101 uses for ETL job parameters

 This is my third post in what I am now calling job parameter week. In future it will be better if I come up with an idea for a theme week at the start of the week instead of the end of the week. I'll chalk that one up to experience.

Welcome to job parameter theme week, where we bring job parameter to life. (Note to marketing department, please provide better mottos for future theme weeks). I have tracked back to my previous two job parameter posts from this week. We looked at Project Specific Job Parameters on Monday and saw how they made management of parameters a lot easier, we looked at the exposure of unencrypted passwords on Wednesday by the NSW police.

Today I am going to talk about what I use job parameters for.

ETL job parameters are values you can change when you run the job, as opposed to properties you can only change by modifying and recompiling the job, don't know if I am going to get to 101 but thought it was an eye catching title.

Static Parameters
In programmer speak you could also call these constants. They are values you never expect to change. So why make them a job parameter? Because they might change, or because you don't want to have to try and remember the value every time you use it in a job.

In my current project I have a static parameter called MAX_DATE which holds a high end date value 2999-12-31 23:59:00. I use this on tables that track variant data such as a slowly changing dimension type 2 table, it provides a high end date for an open or current item. This parameter gets copied into all jobs that update dimension tables, the good thing about having it around is that I don't need to remember the value of the field, I just enter MAX_DATE into my transformer.

Another good thing is that come July of 2999 when a project team is assembled to address Y3K problems they only have to update this date in one place and will not have to recompile jobs.

Slowly Changing Parameters
The most common example is the database password that **should** be changed every month. At the current project the DBA team change the password on the database and the DataStage support team change the project specific environment variable. I would prefer to see IBM provide a tool that lets users maintain these environment variables without having to go through so many Administrator screens so they can change passwords more easily.

Environmental Parameters
These are the job parameters that change value as you move from one environment to another, for example from development into testing and into production. Typical values that change are directory locations and database login details.

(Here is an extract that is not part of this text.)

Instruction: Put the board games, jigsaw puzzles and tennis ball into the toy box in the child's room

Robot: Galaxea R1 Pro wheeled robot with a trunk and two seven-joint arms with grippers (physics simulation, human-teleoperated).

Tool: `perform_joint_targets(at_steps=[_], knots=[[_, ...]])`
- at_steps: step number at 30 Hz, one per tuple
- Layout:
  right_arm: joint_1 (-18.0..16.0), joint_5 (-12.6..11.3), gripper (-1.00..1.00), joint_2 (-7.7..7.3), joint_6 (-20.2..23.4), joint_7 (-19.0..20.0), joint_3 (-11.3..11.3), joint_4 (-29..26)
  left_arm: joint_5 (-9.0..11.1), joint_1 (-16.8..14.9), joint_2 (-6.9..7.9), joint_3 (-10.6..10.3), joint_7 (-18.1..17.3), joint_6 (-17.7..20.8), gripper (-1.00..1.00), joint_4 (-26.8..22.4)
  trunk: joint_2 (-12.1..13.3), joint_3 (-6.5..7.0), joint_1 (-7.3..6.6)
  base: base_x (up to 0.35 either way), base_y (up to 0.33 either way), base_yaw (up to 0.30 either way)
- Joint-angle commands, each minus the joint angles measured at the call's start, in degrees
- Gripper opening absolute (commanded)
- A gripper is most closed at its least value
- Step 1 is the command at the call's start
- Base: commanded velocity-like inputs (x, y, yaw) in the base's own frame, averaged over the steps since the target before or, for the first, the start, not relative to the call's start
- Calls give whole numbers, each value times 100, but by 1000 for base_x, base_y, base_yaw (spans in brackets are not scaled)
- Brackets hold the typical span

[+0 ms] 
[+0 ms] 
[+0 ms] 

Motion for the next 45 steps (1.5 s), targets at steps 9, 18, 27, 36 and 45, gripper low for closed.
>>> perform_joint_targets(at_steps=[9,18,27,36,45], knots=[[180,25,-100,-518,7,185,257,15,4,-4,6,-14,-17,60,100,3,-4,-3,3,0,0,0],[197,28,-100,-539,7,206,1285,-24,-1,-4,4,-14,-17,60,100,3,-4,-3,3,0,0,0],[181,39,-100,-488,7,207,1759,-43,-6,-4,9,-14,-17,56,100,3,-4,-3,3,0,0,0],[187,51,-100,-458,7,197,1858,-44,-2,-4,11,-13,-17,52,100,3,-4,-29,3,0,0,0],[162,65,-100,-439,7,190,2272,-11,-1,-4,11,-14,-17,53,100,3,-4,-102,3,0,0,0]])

The Customer Keeps Changing Their Mind Parameters
On a previous project I had a QualityStage plugin cleansing names and addresses for delivery of marketing campaigns to mail houses. During testing there were some doubts about company name cleansing and name cleansing. Sometimes the cleansed name was worse then the raw name.

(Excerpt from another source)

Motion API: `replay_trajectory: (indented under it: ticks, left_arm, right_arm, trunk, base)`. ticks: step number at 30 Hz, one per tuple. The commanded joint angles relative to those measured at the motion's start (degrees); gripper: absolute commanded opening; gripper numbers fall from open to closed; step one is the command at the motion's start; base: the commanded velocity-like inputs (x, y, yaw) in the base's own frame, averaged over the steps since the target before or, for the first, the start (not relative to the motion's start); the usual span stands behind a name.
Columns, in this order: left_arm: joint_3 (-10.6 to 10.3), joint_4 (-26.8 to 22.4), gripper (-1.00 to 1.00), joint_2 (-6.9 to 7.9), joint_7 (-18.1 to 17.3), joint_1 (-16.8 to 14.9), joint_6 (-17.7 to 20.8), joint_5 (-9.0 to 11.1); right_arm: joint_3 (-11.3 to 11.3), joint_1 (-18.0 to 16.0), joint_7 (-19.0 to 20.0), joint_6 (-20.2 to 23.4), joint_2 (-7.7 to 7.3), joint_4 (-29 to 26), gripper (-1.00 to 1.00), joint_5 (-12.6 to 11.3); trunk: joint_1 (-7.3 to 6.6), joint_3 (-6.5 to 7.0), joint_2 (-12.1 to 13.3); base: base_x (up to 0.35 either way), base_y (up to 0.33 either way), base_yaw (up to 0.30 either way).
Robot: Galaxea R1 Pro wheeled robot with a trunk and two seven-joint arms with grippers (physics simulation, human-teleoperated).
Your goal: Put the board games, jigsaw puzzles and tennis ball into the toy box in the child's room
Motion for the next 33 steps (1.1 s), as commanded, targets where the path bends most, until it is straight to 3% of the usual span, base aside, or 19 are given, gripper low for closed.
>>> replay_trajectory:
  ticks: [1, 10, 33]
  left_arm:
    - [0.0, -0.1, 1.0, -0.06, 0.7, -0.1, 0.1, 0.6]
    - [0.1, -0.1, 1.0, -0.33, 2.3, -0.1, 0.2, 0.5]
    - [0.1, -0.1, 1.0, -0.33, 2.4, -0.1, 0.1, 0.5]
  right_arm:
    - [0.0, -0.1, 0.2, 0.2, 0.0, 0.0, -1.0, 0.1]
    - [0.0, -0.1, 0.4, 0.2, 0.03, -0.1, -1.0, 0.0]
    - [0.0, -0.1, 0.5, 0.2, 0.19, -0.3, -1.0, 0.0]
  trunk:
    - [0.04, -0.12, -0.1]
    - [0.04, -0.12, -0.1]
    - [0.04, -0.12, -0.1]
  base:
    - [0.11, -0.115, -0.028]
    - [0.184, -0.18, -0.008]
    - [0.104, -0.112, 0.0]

There was much umming and aahing in meetings as to whether to turn it on. I create a set of job parameter flags that could be set to true or false that turned on and off personal name, company cleansing and address cleansing.

These parameters were used in a transformer that wrote out the final fields and had original or cleansed fields to choose from. Now in production they can define what type of cleansing the job will perform from the set of flags for each run.

Dynamic Parameters
These are parameters that get changed with every job run.
- A shell script starts a job with the dsjob command, it can set a dynamic parameter using the Unix scripting language and set it in the dsjob command.
- A sequence job calls parallel jobs that require a dynamic parameter, the value can be set in a User Variables stage or in the Job Activity Stage using BASIC commands or a BASIC routine.

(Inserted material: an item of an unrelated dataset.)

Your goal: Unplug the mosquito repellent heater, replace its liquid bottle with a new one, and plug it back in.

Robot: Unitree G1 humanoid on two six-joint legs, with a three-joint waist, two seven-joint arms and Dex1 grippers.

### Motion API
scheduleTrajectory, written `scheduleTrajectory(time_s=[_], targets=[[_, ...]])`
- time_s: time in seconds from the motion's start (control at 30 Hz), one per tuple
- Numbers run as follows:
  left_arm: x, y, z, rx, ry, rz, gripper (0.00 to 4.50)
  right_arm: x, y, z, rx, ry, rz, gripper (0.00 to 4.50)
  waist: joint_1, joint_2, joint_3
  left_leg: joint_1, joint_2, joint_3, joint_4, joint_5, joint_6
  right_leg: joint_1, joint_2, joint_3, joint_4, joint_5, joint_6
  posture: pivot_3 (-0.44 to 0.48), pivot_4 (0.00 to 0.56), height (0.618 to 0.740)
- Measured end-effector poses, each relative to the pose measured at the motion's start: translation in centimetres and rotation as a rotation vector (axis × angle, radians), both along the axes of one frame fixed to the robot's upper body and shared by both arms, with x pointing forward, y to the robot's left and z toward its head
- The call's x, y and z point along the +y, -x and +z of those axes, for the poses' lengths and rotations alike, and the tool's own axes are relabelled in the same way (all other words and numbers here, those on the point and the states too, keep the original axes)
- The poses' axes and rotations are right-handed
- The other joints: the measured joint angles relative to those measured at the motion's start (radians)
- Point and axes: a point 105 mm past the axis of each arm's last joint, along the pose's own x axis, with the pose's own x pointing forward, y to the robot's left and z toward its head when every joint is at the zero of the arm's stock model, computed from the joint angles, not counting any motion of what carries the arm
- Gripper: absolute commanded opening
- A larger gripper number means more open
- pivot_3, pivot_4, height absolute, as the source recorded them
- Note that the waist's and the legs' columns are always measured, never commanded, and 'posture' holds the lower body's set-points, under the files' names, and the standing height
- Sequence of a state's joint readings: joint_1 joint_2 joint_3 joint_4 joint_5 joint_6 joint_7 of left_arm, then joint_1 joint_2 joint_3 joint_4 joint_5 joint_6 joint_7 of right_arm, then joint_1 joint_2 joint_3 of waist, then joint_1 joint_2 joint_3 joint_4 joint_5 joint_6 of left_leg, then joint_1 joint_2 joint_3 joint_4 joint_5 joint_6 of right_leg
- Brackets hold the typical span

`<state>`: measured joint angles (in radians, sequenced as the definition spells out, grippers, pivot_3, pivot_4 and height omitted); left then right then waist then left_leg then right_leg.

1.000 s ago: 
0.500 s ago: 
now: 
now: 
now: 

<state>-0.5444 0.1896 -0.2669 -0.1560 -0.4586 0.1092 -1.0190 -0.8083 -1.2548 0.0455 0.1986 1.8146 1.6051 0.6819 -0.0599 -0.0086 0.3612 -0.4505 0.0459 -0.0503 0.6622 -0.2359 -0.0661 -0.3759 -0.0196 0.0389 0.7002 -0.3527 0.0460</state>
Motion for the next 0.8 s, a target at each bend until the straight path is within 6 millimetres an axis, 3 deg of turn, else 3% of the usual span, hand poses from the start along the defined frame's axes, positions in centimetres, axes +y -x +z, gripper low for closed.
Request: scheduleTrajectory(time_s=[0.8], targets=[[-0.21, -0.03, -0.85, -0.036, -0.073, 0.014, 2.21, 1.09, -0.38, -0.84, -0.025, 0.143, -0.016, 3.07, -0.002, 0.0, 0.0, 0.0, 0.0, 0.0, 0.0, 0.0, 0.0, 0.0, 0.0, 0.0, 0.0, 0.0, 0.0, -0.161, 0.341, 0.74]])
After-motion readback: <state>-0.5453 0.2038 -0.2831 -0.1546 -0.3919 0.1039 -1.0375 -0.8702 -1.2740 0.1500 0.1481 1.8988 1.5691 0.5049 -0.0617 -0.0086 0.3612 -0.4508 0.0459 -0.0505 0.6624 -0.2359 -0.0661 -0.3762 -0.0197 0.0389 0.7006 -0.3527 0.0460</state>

Currently I have two parameters PROCESS_ID and PROCESS_DATE. The first is a unique number generated for every execution of a job. It goes into the ODS tables to indicate which job execution loaded the data so we can rollback loads or identify data volumes. The PROCESS_DATE is the delta data we are processing as we do daily loads.

The PROCESS_DATE is retrieved from a database table via a Unix script. The script uses a simple DB2 command line statement to retrieve the date and then uses the dsjob command to set the parameter and call a sequence job. It populates PROCESS_ID with an eight character string representation of the PROCESS_DATE.

The Sequence job uses a User Variable stage to append a unique 2 character sequence job code to the PROCESS_ID to make it unique for this sequence job. This User Variable is then used in each job activity stage with an additional 2 character code added that is unique for each job activity stage within the sequence job. Therefore each parallel or server job across the entire project gets a unique PROCESS_ID each time they run.